Le fiamme dantesche a pochi metri da noi che facevano da perfetta ambientazione al girone dantesco in cui eravamo improvvisamente piombati.
L’ultima mezz’ora nello spiazzale antistante la curva nel tentativo di racimolare qualche notizia relativa a ciò che nel frattempo stava accadendo a Venezia.
Non dimenticherò mai lo sguardo di chi ho incontrato in quei momenti in cui tutti erano lì solo fisicamente: la mente, il cuore e l’anima erano altrove.
C’era chi guardava nel vuoto, chi affondava la disperazione nelle birre, chi si è affidato al divino, chi alla scaramanzia, chi ha avvertito il bisogno di condividere quel momento paradossale con chi gli era vicino e chi, invece, ha preferito isolarsi.
Interminabili attimi di puro terrore.
Poi, d’improvviso, un boato, le lacrime, le urla liberatorie, gli abbracci: scene di isteria collettiva.
Siamo tornati alla realtà.
Più o meno.
Venezia-Cagliari termina 0-0.
La nostra partita termina 0-4: lo scopriremo solo il giorno dopo.
Ciò che è accaduto non può essere spiegato.
Sto cercando le parole da giorni ormai ma non le trovo. E forse è giusto che sia così.
Nella letteratura sportiva c’è sempre stato un evento che mi ha incuriosito e che, per qualche ragione, prima di domenica non ero riuscito a comprendere appieno.
Questo termine è Maracanazo, Maracanaço in portoghese-brasiliano, e si riferisce alla clamorosa sconfitta subita a Rio de Janeiro dal Brasile nella finale dei Campionati del Mondo di Calcio del 1950 per mano dell’Uruguay: il tutto davanti a più di 100.000 spettatori.
Quella partita lasciò sul campo almeno 10 morti di infarto e altre due vittime che si suicidarono gettandosi dalle tribune: un evento entrato di diritto nella storia dello sport dalla porta sbagliata ma che ancora oggi viene preso ad esempio per spiegare ai profani cosa può provocare nella psiche della gente una partita di calcio.

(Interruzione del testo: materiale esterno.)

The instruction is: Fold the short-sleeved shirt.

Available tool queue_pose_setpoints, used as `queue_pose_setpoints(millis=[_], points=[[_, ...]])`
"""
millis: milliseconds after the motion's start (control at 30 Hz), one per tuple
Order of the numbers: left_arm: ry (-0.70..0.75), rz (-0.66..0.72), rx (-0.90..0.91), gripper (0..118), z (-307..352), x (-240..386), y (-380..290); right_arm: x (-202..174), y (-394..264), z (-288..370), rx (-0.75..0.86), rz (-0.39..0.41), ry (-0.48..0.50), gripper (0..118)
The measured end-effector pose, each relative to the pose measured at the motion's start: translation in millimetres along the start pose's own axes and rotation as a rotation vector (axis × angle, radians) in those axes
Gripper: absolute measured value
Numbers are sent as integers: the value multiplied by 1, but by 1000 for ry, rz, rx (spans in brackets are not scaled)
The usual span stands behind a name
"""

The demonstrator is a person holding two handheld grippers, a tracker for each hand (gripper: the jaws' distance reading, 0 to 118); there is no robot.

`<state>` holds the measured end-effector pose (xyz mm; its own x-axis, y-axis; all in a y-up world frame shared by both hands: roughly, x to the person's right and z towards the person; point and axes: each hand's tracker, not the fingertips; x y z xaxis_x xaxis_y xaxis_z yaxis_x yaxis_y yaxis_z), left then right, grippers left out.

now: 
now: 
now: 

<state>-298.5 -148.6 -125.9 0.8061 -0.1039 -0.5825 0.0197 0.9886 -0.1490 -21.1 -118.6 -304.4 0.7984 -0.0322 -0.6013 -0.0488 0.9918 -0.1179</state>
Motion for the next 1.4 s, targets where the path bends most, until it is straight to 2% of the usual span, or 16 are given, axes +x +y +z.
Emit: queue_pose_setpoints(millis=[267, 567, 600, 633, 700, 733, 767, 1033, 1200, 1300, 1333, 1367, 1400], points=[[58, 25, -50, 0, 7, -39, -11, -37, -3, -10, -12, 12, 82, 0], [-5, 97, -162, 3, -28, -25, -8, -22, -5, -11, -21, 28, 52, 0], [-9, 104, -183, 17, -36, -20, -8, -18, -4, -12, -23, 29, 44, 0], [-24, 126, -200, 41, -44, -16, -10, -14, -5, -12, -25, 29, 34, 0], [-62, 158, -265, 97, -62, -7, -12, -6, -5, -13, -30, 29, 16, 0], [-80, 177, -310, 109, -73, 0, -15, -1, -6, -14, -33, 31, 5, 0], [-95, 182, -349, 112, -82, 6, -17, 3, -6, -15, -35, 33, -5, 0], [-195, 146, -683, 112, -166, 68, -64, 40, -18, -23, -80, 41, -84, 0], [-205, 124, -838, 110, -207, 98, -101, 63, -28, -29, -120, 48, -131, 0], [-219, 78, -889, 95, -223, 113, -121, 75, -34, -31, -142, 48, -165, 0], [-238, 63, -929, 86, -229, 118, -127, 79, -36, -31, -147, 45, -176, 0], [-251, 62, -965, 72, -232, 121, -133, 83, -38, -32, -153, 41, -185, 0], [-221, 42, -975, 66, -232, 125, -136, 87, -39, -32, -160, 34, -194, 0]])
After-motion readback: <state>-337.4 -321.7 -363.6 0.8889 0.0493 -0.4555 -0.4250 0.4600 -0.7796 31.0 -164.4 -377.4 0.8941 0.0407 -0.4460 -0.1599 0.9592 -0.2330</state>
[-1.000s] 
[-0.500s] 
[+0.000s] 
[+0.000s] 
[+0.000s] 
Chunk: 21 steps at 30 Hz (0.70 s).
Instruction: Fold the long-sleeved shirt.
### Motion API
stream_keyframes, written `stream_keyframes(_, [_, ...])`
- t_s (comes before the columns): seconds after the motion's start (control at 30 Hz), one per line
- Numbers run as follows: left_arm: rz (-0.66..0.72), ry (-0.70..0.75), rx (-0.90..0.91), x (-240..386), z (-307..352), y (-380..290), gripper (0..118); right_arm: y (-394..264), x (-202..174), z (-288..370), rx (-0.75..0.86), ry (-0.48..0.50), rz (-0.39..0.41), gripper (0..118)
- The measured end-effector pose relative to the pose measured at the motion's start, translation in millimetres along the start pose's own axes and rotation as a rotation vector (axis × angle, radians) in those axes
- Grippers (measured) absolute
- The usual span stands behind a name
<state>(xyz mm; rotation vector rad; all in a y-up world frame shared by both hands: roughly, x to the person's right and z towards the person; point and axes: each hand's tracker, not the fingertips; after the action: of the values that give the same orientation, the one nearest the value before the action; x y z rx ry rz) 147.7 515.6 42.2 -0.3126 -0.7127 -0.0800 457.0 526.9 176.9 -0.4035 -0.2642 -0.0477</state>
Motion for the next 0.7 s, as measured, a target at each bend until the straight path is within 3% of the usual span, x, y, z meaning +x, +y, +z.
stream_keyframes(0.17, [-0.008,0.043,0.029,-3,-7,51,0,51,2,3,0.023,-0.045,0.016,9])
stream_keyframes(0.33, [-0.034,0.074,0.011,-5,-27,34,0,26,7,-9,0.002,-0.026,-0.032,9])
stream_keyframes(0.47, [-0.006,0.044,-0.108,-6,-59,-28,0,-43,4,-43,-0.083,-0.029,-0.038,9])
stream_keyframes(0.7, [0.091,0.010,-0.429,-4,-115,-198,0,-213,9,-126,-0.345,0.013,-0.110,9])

Dopo domenica, più o meno, ho capito cosa provarono quel giorno i tifosi brasiliani, sebbene l’epilogo per noi sia stato diverso.
Perché questa stagione della Salernitana è stato un continuo e perpetuo alternarsi di rabbia, delusioni, paura, incredulità, esaltazione, speranze, aspettative disattese, gioie controllate e gioie incontrollabili: come le nostre vite del resto.
L’annata della Salernitana meriterebbe un film, ma un film con una simile trama dovrebbe essere classificato nella categoria “fantascienza”.
Perché di normale, in tutto quello che è accaduto e nel modo in cui è accaduto, non c’è assolutamente nulla.
Dall’inizio alla fine.
Salerno è stato il teatro di una delle più grandi imprese sportive di sempre.
Ancora dobbiamo rendercene conto appieno e non dobbiamo dimenticarlo, ma dopo la sconfitta di Roma il 7% era pura utopia.
Poi la vittoria con la Sampdoria, quella con l’Udinese, quella con la Fiorentina, il pareggio di Bergamo, la vittoria con il Venezia, il goal di Altare, il rigore sbagliato da Perotti e Empoli e, infine, il Maracanazo scampato per un pelo contro l’Udinese.
Tutto era apparecchiato per l’ennesima delusione sportiva delle nostre vite ma evidentemente era giunto il momento che questo benedetto cerchio che percorriamo da una vita si chiudesse.
Da oggi si parte con una nuova avventura, con nuove ambizioni, nuove certezze e nuovi obiettivi, ma ciò che è certo è che nelle vite di tutti noi ci sarà un prima e un dopo questo campionato della Salernitana.